I have written a Shadow Volume calculation routine for a game I am working on, but it appears to me that the algorithm is still not efficient enough. Shadow volumes are a rather expensive shadow implementation, but to me they seem a lot more intuitive and robust to work with and they also offer better visuals (pixel-accurate shadows, voluminous shadowing) than shadow maps, which would be the cheaper, more established method.

First, a small introduction to Shadow Volumes:

Other than shadow maps, which are textures, shadow volumes (as the name implies) are 3D meshes. They are defined by vertices with position and normal like any other mesh and have to be rendered with a draw call at some point. The vertices of the shadow mesh are determined by a caster mesh, which obscures a volume from a light. Because the shape of the shadow changes when either the light or the caster changes its position or rotation, shadow volumes need to be highly dynamic and often have to be recalculated each frame (but you can cache the shadow volumes for the shadows cast by a static object which is obscuring a static light), which means an algorithm which calculates these shadow volumes faster can be very valuable.

Once the shadow mesh is calculated, it is drawn to a stencil buffer in projected space. Here we increment the stencil buffer value for every front facing fragment by first culling the backfaces of the shadow mesh, and then decrementing the stencil value for every backfacing fragment by culling the frontfaces. in our lighting calculation we only light the fragments whose stencil buffer value is 0.

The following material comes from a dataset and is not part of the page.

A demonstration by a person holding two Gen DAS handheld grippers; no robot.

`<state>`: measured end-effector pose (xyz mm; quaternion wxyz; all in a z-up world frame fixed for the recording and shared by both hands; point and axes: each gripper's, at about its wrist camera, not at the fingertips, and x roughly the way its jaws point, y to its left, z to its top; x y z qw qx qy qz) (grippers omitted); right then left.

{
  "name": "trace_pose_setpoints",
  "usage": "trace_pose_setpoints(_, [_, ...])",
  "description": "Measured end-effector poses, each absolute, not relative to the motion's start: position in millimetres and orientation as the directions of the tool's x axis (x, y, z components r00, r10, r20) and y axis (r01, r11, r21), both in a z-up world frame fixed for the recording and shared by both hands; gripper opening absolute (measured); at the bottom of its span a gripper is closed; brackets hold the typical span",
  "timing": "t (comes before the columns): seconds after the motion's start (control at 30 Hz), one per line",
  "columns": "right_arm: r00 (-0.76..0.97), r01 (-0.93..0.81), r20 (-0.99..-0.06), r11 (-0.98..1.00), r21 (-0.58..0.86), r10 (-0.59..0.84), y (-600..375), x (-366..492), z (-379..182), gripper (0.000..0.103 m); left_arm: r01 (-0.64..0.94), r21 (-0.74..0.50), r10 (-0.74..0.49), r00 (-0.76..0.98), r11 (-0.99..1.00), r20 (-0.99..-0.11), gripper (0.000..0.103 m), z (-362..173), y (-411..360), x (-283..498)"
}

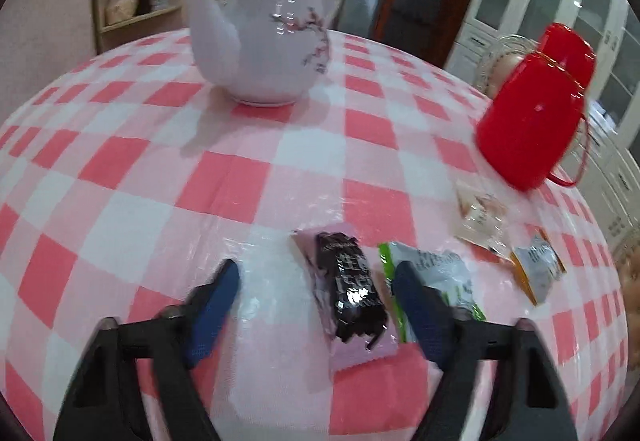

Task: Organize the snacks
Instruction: 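Grasp the dark chocolate packet with the left gripper, then grasp the green-and-white snack bag with the right gripper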

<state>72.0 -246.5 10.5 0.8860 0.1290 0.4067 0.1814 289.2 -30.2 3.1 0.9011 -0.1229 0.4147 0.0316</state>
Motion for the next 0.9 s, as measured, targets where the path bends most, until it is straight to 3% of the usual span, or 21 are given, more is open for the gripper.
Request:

How do you calculate the light volume?

There are several slightly different approaches to this, but they all follow the same routine:

- find the front-/backfaces of a mesh, from the perspective of a light (by dotting the face normals with the light direction Vector)

- find the silhouette of the mesh from the light´s perspective by either:

- searching through all edges of a mesh and comparing the 2 adjacent faces. if one of them is front- and the other backfacing, this edge is part of the silhouette

- searching through all edges in the front- or backfaces and finding the index pair (edge) which only occurs once (it is an edge to the other side of the mesh, therefore part of the silhouette)

- while we search for the silhouette indices, we need to remember to retain the order which they had in thebackfaces, to ensure correct drawing order.

- after the silhouette indices have been found, we fetch the actual corresponding vertices and extrude them to infinity by integrating vertices with xyz values of the vector from the light to that vertex and a w value of 0.

- finally (not really) we have to generate proper indices for the shadow vertices. here we orient ourselves on the indices for the silhouette indices, which still have the correct drawing order preserved.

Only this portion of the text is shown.